How Smart is a Smart AI?

“The Turing test cuts both ways. You can’t tell if a machine has gotten smarter or if you’ve just lowered your own standards of intelligence to such a degree that the machine seems smart.” — Jaron Lanier

Despite the fact that a lot of AI projects produce things that behave in ways that people interpret as intelligence, most of them don’t have the level of intelligence you would probably expect given their behavior.

The classic ELIZA program was, maybe, about as smart as grass. If you rise to the level of one of the more recent chatterbots such as those competing in the Loebner Prize competitions, incorporating thousands of scripted answers and the code to distinguish between thousands of classes of different question, or more ambitious efforts that nevertheless fall into that range of competence, you’re talking about something smarter than a clam, possibly as smart as an insect. Programs that can infer grammars from large bodies of text, or learn how to do narrowly-defined tasks by training feedback, are smarter than insects, but probably not as smart as goldfish. One of Google’s self-driving cars may be as smart as a goldfish but is probably not as smart as a gecko. The servers back at Google that collate all the traffic information they need to plan routes, and update all the maps based on the movements of those self-driving cars, and simulate interactions between proposed software modifications with situations that all of the self-driving cars taken collectively have encountered, and continually, automatically, update the software in the self-driving cars with improved versions based on things learned from those simulations? The software running on those servers is smarter than a gecko, and that’s a good thing because that software, far more than the limited subset running in an individual car, is what’s keeping people safe in those self-driving cars. In fact the software running on those servers may even be as smart as a snake. So, yes, real progress in AI is being made. Each of these systems is more than an order of magnitude smarter than the ones that preceded it, and if progress continues at this astonishing pace we will probably reach human-level intelligence within a few more decades.

But, what the heck am I using for a yardstick? Why am I being so hard on all of these ‘smart’ systems? Well, they seem smarter to us than they actually are, because we’re humans and we’re smart and we anthropomorphize things. When we see something handling language, we assume that it handles language in the same way we do, with all our thought and emotion and our awareness of what’s being said. When we see something doing a competent job of driving a car, we assume that it thinks about the road ahead and the vehicle and the other drivers the same way we do.

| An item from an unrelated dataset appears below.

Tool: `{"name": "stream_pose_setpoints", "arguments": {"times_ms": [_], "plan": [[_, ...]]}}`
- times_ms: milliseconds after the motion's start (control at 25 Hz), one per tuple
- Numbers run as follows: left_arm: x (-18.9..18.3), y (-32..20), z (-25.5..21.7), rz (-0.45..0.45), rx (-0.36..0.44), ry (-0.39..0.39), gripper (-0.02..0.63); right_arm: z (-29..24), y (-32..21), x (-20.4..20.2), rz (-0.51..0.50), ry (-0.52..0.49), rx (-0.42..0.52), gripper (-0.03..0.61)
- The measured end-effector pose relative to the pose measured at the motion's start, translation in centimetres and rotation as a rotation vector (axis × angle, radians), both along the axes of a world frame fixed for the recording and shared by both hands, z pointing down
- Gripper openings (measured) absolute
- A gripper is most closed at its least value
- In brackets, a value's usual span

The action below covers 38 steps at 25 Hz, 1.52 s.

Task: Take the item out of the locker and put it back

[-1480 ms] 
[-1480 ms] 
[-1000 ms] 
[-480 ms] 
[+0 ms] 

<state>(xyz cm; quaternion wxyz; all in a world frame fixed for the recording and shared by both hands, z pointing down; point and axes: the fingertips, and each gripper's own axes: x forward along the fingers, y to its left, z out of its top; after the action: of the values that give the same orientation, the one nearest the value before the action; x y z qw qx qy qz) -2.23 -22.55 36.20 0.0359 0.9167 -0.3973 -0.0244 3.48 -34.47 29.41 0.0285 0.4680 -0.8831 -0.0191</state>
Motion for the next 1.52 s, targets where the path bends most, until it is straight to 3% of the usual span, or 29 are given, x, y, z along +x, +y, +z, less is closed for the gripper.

This happens in exactly the same way that we see human faces in the shapes of rocks and we see mouths and eyes when we look at the grills and headlights of cars. Most of us, in fact, can’t avoid seeing human faces in things; we have a significant chunk of our brain that is specifically dedicated to recognizing and reading human faces, and no matter what we see, that chunk of our brain instantly evaluates it and tells us how much, or whether, it happens to look like a face and, if so, whether it’s the face of someone we know and what emotion its expression conveys. Similarly, we have a significant chunk of our brains that’s devoted to our symbolic and linguistic interactions with one another, and when we encounter anything that resembles that type of interaction, we cannot help seeing in it something like ourselves. The Turing test is not an accurate yardstick because we are not accurate judges.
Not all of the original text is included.